NEW YORK -

Although auto loan defaults are drifting slightly upward, analysts who generate the S&P/Experian Consumer Credit Default Indices aren’t ready to hit the panic button.

Analysts from S&P Dow Jones Indices and Experian found that the February auto loan default rate increased 3 basis points on a sequential and year-over-year basis to land at 1.06 percent.

While the auto default rate is up just 4 basis points since the beginning of the year, the reading has moved up only 14 basis points since analysts spotted the three-year low at 0.92 percent in April of last year.

Two other credit categories the firms track to produce the S&P/Experian Consumer Credit Default Indices, a comprehensive measure of changes in consumer credit defaults, continued to show a slight upward trend.

The bank card default rate led the way, reporting an increase of 23 basis points to 2.84 percent, the highest reported rate since July of last year. This movement also marked the first year-over-year increase in the bank card default rate since July 2010.

The second mortgage default rate increased by 2 basis points to settle at 0.66 percent.

However, the national composite rate remained flat, producing a default rate of 1.12 percent in February.

The first mortgage default rate decreased for the first time since July of last year, dipping by 2 basis points to 1.00 percent from the previous month.

“The combination of a strong February employment report and continued low oil prices all point to a buoyant economy with optimistic consumers,” David Blitzer, managing director and chairman of the index committee at S&P Dow Jones Indices.

“The recent, though modest, increases in default rates for bank cards and auto loans suggest that consumers are becoming more free-spending. Mortgage default rates, the largest component in the national index, held steady and prevented a rise in the national numbers,” Blitzer continued.

While some readings, including auto, are on an upward drift, they’re still well away from all-time highs. For example, the auto loan default rate stood at 2.50 percent back in February 2010 when the economy was still floundering from the  recession.

“A true test of consumer credit quality and the prospects for future default rates will come in the second half of 2015 by which time the Fed will most likely have begun to raise interest rates,” Blitzer said. “Given current low levels of default rates and low debt service burdens, there are no concerns of a consumer credit crisis any time soon.”

Looking geographically, analysts determined the five major cities reported mixed results in February with two cities showing lower default rates.

Miami reported a default rate of 1.17 percent, a decrease of 18 basis points, its largest decrease since last September. Los Angeles reported a decrease for a second consecutive month at 0.83 percent, down 1 basis point.

Dallas continued its trend for the fifth consecutive month with a 1.17 percent default rate, an increase of 7 basis points.  New York posted its third consecutive increase with a reported rate of 1.14%, up 16 basis points from its historic low registered last November.

Chicago also saw its default rate increase to 1.18 percent, an increase of 3 basis points from the previous month.

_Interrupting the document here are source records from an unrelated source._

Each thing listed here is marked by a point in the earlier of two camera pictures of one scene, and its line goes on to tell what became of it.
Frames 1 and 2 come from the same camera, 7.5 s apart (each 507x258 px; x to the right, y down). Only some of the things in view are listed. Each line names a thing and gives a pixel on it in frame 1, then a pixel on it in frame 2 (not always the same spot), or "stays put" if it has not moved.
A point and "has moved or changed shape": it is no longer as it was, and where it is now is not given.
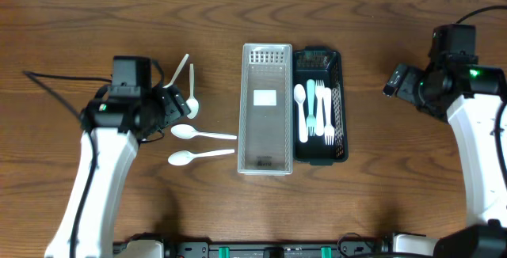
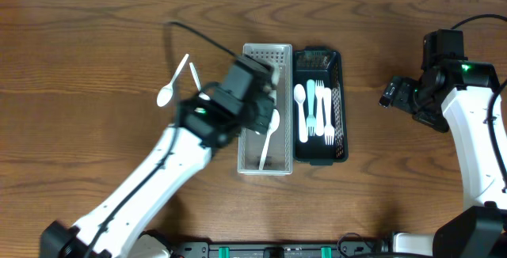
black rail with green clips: x=352 y=248 stays put
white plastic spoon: x=184 y=131 has moved or changed shape
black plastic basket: x=323 y=62 stays put
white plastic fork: x=310 y=121 stays put
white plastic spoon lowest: x=181 y=157 has moved or changed shape
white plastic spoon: x=192 y=104 has moved or changed shape
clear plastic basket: x=266 y=102 stays put
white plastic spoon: x=299 y=96 stays put
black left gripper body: x=174 y=105 to x=264 y=112
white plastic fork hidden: x=319 y=127 stays put
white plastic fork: x=329 y=131 stays put
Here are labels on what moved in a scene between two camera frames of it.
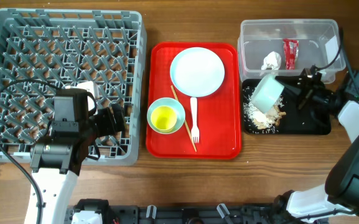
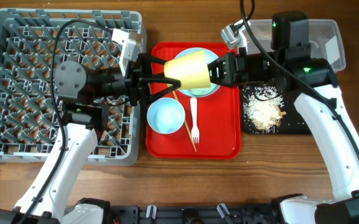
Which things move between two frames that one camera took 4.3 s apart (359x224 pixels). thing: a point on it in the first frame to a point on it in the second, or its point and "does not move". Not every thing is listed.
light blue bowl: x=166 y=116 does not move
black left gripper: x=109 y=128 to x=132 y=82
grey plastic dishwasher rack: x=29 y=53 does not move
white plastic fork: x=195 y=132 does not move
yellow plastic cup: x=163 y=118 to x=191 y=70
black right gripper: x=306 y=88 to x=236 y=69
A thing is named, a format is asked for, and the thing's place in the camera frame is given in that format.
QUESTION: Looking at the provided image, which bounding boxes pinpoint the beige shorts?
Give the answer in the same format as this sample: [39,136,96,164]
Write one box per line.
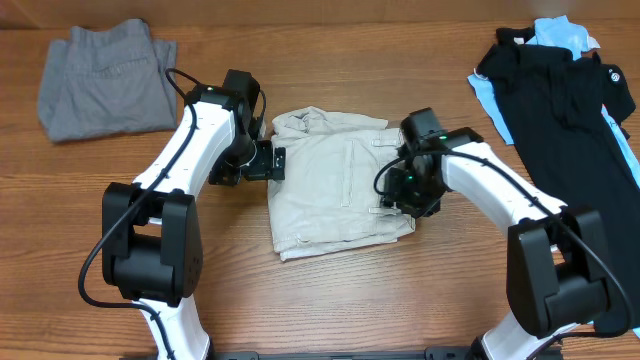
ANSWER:
[267,107,415,261]

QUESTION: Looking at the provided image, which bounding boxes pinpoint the light blue shirt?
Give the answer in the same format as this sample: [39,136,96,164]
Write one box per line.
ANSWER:
[467,15,639,184]

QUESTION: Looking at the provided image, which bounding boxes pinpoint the black shirt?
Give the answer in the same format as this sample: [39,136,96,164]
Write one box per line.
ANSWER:
[476,28,639,306]

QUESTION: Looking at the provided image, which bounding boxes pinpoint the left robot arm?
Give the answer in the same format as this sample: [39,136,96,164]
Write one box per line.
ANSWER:
[96,70,286,359]

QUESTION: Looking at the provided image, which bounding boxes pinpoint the folded grey shorts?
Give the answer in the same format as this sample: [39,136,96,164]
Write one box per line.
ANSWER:
[37,19,178,143]

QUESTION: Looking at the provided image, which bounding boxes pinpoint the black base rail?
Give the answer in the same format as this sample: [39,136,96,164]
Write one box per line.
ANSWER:
[208,347,467,360]

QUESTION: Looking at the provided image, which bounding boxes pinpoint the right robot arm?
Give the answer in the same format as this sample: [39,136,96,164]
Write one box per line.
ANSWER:
[374,108,634,360]

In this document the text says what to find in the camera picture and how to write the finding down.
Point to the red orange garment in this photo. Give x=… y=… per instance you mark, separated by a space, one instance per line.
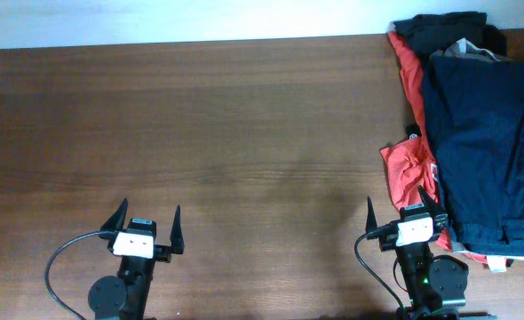
x=410 y=163

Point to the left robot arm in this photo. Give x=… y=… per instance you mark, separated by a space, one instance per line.
x=124 y=295

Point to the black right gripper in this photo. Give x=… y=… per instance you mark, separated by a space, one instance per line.
x=438 y=214

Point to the black garment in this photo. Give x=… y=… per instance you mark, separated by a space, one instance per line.
x=427 y=33

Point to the grey garment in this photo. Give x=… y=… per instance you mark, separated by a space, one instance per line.
x=464 y=49

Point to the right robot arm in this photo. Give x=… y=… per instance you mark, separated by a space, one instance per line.
x=435 y=284

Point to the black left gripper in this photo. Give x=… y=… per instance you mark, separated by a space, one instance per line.
x=163 y=252

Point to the navy blue shorts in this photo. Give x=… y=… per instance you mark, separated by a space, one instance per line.
x=474 y=121

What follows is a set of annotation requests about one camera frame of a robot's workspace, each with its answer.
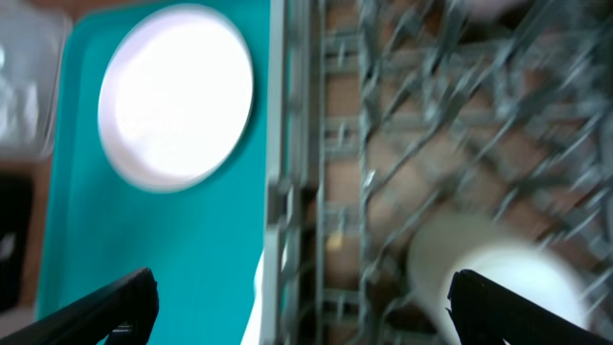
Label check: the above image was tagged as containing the small white cup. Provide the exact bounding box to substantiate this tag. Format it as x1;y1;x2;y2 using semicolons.
406;212;591;344

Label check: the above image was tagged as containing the clear plastic waste bin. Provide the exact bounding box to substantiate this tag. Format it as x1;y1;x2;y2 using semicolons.
1;0;73;162

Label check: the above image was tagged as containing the white plastic fork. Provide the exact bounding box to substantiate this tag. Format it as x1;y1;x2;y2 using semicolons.
240;253;264;345

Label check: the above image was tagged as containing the large pink plate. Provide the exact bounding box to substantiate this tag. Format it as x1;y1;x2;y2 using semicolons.
97;4;254;193

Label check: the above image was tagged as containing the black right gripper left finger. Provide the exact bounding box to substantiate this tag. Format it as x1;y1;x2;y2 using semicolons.
1;268;159;345

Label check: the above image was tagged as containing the teal serving tray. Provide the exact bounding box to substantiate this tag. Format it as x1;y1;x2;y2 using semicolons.
36;1;270;344

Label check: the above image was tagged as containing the black tray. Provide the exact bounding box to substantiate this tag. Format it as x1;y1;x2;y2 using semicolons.
1;172;34;312

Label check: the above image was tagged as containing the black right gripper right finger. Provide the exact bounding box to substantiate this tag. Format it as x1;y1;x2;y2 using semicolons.
447;269;612;345

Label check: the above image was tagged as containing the grey dishwasher rack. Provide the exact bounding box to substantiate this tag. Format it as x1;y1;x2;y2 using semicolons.
260;1;612;344

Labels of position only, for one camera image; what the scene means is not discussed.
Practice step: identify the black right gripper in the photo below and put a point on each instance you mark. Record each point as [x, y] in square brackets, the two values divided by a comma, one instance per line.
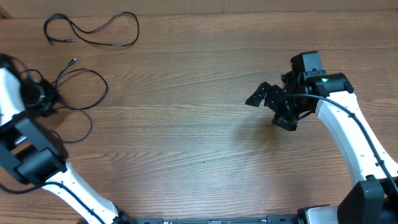
[272, 93]

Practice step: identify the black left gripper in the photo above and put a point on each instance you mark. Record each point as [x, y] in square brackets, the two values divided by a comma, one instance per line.
[51, 94]

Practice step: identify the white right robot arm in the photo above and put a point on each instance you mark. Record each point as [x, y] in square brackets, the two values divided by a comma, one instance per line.
[308, 89]

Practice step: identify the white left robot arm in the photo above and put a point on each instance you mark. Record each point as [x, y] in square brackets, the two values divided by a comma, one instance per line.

Jointly developed by S&P Indices and Experian, analysts reiterated the S&P/Experian Consumer Credit Default Indices are published monthly with the intent to accurately track the default experience of consumer balances in four key loan categories: auto, bankcard, first mortgage lien and second mortgage lien.

The indices are calculated based on data extracted from Experian’s consumer credit database. This database is populated with individual consumer loan and payment data submitted by lenders to Experian every month.

Experian’s base of data contributors includes leading banks and mortgage companies and covers approximately $11 trillion in outstanding loans sourced from 11,500 lenders.